At around 1:30 I realized that this cleanse meant that I couldn’t go get my usual midday-work-break coffee, so I decided to go get tea instead. Ugh.
The walk to Rebel Coffee, only two blocks from my office, was filled with reminders that I wanted eggs: diners, signs, and my Insta feed were all out to get me.
I enjoyed my two other bags of nutrient-filled goodness at 2 and 4:30. Tbh, I was feeling a little more hangry than healthy, and counting down the hours until I could eat normal food again (40).
An hour after work, I found myself in yoga class, mid-down dog and stomach growling. Apparently, my body did not get the memo that it should chill yet.
After class, I finally fulfilled my coconut dreams at Juice Generation, where you can get coconut water and meat nicely packed into a smoothie cup. My boyfriend got a watermelon smoothie and cookie. I thought about killing him, but couldn’t think clearly enough to plan out the cleanup.

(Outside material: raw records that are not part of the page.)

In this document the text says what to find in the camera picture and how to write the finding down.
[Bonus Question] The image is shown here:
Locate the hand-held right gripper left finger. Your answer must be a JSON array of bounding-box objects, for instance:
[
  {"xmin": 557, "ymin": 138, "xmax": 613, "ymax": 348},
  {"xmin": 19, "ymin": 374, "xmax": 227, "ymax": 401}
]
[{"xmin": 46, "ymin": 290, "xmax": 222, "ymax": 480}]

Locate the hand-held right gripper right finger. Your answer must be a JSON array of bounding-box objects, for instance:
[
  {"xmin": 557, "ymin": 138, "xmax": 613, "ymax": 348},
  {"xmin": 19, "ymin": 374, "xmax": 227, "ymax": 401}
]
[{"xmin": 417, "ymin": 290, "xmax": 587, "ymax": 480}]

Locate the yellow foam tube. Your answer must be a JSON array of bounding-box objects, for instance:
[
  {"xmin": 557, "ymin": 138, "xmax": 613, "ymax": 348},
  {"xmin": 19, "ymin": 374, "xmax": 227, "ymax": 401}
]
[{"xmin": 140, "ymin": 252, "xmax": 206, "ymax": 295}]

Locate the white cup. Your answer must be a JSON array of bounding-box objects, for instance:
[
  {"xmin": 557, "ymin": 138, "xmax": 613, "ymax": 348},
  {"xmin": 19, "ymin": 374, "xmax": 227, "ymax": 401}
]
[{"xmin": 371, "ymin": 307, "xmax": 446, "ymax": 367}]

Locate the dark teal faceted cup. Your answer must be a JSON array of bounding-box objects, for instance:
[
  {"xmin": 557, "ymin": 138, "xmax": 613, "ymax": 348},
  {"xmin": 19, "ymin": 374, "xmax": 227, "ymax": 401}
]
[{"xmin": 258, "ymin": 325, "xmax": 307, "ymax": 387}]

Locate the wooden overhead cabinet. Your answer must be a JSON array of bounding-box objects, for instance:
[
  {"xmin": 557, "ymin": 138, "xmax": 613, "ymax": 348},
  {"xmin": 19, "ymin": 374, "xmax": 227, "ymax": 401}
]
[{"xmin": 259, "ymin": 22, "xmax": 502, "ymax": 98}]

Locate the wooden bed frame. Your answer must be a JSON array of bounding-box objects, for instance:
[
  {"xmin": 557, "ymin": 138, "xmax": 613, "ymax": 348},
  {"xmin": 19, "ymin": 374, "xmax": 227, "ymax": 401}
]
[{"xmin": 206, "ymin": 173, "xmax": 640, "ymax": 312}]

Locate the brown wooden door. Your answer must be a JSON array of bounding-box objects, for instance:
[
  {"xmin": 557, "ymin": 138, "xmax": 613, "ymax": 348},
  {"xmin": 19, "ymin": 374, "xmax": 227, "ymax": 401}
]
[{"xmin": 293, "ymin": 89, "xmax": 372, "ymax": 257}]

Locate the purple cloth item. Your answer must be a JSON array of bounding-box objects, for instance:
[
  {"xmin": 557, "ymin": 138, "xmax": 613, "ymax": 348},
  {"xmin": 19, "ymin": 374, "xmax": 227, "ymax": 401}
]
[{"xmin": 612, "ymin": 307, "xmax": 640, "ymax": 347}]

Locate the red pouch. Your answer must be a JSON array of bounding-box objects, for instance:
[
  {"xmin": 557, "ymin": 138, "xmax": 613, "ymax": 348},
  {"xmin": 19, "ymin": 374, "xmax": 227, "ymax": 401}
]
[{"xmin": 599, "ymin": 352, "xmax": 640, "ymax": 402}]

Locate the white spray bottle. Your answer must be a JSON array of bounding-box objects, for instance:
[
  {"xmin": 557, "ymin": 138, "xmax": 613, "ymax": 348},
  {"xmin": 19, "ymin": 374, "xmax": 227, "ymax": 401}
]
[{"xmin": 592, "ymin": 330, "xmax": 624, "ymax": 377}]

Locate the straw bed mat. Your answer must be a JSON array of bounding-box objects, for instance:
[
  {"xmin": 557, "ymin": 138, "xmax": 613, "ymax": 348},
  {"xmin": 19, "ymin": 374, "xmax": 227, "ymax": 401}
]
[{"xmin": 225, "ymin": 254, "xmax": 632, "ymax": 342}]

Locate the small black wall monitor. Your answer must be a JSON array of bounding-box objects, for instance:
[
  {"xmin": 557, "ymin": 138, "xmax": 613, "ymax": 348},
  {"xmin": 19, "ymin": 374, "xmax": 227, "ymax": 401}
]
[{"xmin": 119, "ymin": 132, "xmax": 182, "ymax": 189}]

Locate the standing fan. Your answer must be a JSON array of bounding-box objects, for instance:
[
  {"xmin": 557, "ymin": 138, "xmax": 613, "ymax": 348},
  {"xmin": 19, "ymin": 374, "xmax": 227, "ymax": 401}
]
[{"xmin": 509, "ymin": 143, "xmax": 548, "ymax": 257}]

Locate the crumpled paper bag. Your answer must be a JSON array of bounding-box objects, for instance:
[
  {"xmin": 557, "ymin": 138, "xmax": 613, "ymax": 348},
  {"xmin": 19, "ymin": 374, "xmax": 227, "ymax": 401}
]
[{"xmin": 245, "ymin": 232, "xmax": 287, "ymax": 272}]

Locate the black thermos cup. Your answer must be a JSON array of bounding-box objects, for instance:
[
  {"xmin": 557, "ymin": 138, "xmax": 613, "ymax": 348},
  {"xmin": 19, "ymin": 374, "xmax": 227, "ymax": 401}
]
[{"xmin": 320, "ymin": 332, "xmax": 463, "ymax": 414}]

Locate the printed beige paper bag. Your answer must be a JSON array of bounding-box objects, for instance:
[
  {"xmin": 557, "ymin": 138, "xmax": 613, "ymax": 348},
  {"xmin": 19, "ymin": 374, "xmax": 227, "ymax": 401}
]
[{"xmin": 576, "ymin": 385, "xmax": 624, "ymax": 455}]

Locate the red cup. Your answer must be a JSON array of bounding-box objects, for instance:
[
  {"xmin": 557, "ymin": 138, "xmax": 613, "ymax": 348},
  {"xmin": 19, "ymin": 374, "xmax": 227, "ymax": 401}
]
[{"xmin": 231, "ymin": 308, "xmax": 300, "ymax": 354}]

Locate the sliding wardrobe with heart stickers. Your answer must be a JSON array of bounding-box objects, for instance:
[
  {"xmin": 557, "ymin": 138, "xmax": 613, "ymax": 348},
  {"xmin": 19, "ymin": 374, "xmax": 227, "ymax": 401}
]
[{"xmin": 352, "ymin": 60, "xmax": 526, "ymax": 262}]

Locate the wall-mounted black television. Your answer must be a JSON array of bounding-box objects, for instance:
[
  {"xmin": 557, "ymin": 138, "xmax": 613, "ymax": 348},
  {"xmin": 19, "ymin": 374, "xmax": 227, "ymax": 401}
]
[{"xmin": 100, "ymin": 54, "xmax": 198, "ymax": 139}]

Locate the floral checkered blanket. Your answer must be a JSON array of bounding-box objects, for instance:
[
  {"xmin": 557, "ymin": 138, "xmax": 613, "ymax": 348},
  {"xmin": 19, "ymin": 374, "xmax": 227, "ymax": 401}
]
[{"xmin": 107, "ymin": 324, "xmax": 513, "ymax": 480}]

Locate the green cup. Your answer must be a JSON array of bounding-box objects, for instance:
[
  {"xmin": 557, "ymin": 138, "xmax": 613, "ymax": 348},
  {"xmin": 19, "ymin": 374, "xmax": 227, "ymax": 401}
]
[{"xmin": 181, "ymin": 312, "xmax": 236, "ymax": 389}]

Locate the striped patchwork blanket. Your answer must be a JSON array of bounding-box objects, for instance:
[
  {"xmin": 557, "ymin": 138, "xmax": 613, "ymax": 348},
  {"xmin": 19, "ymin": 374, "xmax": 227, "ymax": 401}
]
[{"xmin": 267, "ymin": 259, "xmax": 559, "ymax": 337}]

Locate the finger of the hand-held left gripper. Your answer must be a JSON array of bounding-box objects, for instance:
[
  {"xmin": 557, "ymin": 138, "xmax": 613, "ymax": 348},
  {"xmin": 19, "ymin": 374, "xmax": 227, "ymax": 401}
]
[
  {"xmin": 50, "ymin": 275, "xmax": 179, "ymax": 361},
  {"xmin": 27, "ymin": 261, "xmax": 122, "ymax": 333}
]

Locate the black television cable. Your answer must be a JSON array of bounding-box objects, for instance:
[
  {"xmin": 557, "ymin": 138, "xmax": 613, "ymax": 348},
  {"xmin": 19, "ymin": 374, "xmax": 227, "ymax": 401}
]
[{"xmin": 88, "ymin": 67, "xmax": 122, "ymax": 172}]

Surprise! I was still not down to swallow some spinach at 11 pm, so I skipped that baggie. Oops.
Wednesday: Recovery
No kale here, folks.
After doing some soul-searching and choking on Swiss chard, I have decided that the last day of this cleanse is for my mental health rather than my digestive tract. As someone who’s experienced fairly disordered eating behaviors, I saw an unnerving similarity between “cleanse” practices and the obsessive thinking towards food that underlies eating disorders.
And guess what? I felt no better after 48 hours on kale than I did on Monday morning. Besides being significantly hangrier, I noticed no physical or mental differences in. Granted, a longer period would have brought more “results”, but such compulsive diet restriction is known to cause many people to binge eat and thus undo all “progress”.
Cleanses work for some people; they don’t for me. If you can have a healthy relationship with food while subsisting on a juice bottle every two hours, power to you. For me, a cleanse boils down to obsessive thinking about food. Planning my day around what, when, and how much I’m going to eat is not a habit I’d like to resume.
Tl;dr, compared to a juice cleanse, the solid version made me a (somewhat) productive member of society, kept my blood sugar more stable, and was way less expensive than the bottled version. Still, regardless of whether or not you’re writing an article about it, this was a 1-star, 0/10, would not recommend experience. Kale yeah.